この日は湯泉地温泉で日帰り入浴を楽しんだ後、帰路の途中にもう一湯ということで、上湯温泉 川原の湯に立ち寄った。以前から名前は聞いていたが、実際に訪れてみると想像以上の体験だった。

海の家のような仮設受付、その奥に露天風呂 #

川原の湯は、観光施設というよりも、地元で維持・運営されている素朴な施設だ。到着してまず目に入るのは、簡易な受付所。プレハブともテントともつかない造りで、まるで海の家のような雰囲気が漂っている。

ここで入浴料を支払い、細い通路を抜けると、川沿いに露天風呂がぽつんと現れる。この簡素さこそが、川原の湯の本質であり魅力でもある。

熱めの湯と、場所によって違う湯温 #

湯船に足を入れると、かなり熱い。体感としては44℃近くあるのではないかという温度で、長時間浸かるのは難しい。ただし、面白いのは湯船内の場所によって温度が異なること。

中央や手前側は比較的ぬるく、なんとか入れる程度だったが、奥の方はさらに熱く、そこに平然と浸かっている常連客らしき人の姿を見て驚かされた。おそらく源泉の流入口が奥側にあるのだろう。

屋根なし、川沿い、圧倒的な解放感 #

ここで特筆すべきは、屋根がまったく無い露天風呂であるという点だ。多くの温泉施設では、露天といっても雨天に備えて屋根付きになっていることが多い。だが、ここ川原の湯には屋根がない。

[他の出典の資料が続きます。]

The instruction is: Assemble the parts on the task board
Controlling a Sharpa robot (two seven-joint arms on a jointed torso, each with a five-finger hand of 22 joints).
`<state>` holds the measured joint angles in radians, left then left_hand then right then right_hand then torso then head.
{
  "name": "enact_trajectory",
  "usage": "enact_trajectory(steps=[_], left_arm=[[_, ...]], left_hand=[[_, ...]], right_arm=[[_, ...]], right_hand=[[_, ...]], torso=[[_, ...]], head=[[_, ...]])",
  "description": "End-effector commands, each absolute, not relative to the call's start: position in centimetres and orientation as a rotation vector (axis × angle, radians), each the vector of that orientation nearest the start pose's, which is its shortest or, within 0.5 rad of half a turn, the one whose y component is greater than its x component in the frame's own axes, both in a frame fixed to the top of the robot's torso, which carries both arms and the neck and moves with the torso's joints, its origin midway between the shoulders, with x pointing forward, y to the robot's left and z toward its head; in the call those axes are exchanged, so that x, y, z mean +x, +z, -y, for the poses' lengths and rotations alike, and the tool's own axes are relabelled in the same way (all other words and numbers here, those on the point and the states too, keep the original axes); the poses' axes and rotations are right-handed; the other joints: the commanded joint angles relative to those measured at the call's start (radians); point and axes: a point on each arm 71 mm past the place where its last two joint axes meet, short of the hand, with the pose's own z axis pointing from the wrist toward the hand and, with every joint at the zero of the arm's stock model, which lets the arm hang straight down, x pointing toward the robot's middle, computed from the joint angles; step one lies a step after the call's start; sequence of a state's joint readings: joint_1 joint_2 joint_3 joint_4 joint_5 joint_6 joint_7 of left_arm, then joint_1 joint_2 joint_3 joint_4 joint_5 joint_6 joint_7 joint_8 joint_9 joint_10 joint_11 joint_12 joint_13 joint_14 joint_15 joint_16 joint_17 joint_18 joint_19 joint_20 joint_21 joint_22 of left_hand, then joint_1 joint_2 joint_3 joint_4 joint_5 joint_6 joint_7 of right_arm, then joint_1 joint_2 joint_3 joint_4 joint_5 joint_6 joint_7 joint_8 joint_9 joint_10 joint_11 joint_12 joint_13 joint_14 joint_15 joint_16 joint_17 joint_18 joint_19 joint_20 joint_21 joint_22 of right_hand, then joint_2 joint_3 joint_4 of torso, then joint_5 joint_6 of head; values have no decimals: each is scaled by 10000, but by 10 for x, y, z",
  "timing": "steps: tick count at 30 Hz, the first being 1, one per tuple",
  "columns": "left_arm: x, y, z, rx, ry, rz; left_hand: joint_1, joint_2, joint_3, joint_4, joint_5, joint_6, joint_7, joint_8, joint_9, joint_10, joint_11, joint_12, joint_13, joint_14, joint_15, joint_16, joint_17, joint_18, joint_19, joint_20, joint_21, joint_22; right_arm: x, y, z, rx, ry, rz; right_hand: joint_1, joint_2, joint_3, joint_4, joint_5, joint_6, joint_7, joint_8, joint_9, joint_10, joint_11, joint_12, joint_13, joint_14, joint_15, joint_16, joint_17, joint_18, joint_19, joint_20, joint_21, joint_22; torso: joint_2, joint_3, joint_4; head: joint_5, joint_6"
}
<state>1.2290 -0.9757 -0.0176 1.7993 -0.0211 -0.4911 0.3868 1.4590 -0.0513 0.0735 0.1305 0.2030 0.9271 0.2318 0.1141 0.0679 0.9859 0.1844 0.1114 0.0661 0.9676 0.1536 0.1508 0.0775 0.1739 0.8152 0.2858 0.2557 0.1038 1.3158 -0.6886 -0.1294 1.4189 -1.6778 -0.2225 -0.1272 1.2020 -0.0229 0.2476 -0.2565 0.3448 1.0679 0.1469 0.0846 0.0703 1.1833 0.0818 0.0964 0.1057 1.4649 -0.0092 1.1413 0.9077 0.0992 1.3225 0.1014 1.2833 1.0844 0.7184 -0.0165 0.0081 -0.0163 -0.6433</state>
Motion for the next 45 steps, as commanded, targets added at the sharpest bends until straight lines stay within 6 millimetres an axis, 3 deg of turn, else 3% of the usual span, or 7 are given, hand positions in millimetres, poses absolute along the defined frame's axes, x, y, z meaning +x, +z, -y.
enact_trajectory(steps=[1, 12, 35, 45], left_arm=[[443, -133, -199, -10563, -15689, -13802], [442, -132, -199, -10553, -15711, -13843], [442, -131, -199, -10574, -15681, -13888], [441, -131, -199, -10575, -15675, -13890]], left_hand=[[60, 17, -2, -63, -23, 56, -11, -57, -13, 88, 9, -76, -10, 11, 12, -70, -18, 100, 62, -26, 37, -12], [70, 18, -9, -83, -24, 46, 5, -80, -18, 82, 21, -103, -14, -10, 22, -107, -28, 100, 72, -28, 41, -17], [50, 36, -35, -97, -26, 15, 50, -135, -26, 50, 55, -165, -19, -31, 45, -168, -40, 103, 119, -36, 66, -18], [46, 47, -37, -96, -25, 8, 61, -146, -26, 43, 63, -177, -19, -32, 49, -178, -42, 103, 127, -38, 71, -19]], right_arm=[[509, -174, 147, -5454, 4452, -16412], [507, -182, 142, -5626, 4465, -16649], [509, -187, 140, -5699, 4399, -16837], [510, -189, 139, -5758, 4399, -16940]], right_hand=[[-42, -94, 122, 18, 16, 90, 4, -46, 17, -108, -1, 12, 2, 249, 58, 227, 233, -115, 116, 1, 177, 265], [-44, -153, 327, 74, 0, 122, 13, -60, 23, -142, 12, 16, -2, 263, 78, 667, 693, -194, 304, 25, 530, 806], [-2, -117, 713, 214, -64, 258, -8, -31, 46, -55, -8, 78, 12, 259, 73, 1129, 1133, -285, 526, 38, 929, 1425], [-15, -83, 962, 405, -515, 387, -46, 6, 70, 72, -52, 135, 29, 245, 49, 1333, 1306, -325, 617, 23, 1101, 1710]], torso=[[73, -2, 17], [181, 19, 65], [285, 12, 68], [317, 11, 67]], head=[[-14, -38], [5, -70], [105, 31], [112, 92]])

その結果として得られるのが、圧倒的な開放感だ。すぐそばを川が流れており、視界を遮るものが何もない。これまで数々の露天風呂を体験してきた中でも、ここまで自然と一体化した感覚を味わえる場所は珍しい。まさに、唯一無二の野湯感覚である。

なお、雨天時は完全に濡れる構造になっているが、逆に言えば晴天時にこの風呂に浸かる幸福感は格別である。なお、女湯側には屋根があるらしいが、男湯には潔く何もない。

カランなし、でもそれでいい #

泉質はナトリウム-炭酸水素塩泉。もちろん源泉掛け流しである。いわゆるカラン(シャワーや洗い場)はないが、そもそもこういった秘湯にそれを求めるのは野暮だ。

むしろ、この手の湯にカランが設置されていると秘湯感が薄れてしまう。温泉マニアにとっては、むしろこの簡素さこそが“正解”である。

上湯温泉 川原の湯をおすすめしたい人 #

この温泉をおすすめしたいのは、自家用車で十津川を訪れた温泉好きな人だ。バスではアクセスが難しく、また施設自体も簡素なため、気軽な観光客にはややハードルが高いかもしれない。

だが、だからこそ、この湯に浸かる価値がある。地元に守られ、素朴で、自然と直結した空間での入浴は、何にも代えがたい体験となる。

次はぜひ、雪の季節や新緑の季節にも訪れてみたい。川原の湯は、自然と湯との境界が曖昧になる場所として、これからも多くの温泉好きの記憶に残り続けるだろう。